The demand for mobile network traffic data presents a remarkable spatiotemporal characteristic. A sudden increase in traffic data demand often occurs in settings with changing flow of people, such as commercial streets, stadiums, and railway stations. The prediction of cellular traffic data in settings with changing traffic flow allows operators to understand network traffic demand in advance and achieve on-demand distribution through resource scheduling. This could effectively alleviate network pressure and reduce the impact and damage caused by a sudden increase in traffic demand on the network as well as improve user experience. The radio system has been optimized for maximum load, which results in excessive energy waste in case of low traffic [
3]. The information and communication technology (ICT) industry consumed 3–4% of the world’s electricity in 2008, and this use has been growing rapidly by doubling every decade [
4]. Prediction of cellular traffic could help to allocate network resources on-demand, selectively shut down and rest base stations, and also reduce the power consumption of networked devices.

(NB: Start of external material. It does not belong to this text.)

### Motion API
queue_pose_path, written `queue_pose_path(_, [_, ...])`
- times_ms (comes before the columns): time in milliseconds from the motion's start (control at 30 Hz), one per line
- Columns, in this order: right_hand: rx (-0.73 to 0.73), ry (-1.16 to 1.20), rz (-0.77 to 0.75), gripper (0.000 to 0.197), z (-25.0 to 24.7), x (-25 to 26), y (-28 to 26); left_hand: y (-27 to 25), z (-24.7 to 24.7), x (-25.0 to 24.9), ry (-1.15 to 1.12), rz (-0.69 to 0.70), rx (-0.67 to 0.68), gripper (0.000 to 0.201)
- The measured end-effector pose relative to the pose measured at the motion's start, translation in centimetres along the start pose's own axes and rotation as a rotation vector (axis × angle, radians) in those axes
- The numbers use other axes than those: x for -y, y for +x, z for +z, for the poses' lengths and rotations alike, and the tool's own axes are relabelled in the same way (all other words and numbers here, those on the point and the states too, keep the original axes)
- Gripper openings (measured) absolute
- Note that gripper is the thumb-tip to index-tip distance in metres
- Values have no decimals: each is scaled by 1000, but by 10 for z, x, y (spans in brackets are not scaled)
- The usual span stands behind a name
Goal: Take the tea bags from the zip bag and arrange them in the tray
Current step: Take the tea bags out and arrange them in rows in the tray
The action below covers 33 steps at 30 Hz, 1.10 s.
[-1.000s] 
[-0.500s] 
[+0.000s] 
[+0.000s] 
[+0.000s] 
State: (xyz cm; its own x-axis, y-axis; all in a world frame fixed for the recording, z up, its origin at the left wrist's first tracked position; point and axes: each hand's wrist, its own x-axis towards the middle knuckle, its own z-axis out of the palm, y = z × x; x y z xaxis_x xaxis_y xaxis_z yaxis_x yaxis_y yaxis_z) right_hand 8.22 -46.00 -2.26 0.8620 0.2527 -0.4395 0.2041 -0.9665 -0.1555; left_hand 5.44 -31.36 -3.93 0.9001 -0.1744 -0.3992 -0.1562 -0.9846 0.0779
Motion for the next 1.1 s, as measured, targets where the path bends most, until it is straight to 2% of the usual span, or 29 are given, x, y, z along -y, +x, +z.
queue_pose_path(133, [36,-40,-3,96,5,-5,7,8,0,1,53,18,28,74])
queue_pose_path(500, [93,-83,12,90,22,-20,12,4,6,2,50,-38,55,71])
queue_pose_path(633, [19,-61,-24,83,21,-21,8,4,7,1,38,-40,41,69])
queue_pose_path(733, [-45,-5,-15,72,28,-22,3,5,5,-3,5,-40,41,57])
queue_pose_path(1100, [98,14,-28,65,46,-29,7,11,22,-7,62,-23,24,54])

Therefore, mobile network traffic prediction is not only of great significance in network security but also in energy conservation.
There have been some relevant reports on prediction of cellular traffic data [
5,
6,
7,
8,
9]. Wu et al. [
5] described the regularized orthogonal matching tracking (BT-ROMP) cellular flow prediction method based on threshold control. The theoretical basis of this method is compressed sensing technology; the principle is complex, and the calculation is time-consuming. In addition, the rational setting of threshold requires mass experimentation. He and Li [
6] reported a mobile communication base station traffic prediction method based on the vector autoregressive model. The autoregressive model is simple and easy to implement, but the learning ability is weak. Meanwhile, the prediction accuracy needs to be improved. Loumiotis et al. [
7] investigated the backhaul resource allocation problem on one side of the base station. Flow prediction model was established using an artificial neural network. Compared with the autoregressive model, the prediction performance was improved. However, artificial neural networks are difficult to train, and they can easily fall into the local optimum. In order to achieve higher performance, Qiu et al. [
8] employed multiple recurrent neural network (RNN) learning models to construct traffic prediction models by exploring spatiotemporal correlations between base stations. The structure of RNN neurons is more complex than traditional artificial neural networks. This method constructs multiple RNNs, which makes the prediction model more complicated. In addition, the model’s training and testing only take 15 days, and its performance regarding flow prediction needs to be further verified. Therefore, a novel and efficient flow forecasting method is proposed in this paper.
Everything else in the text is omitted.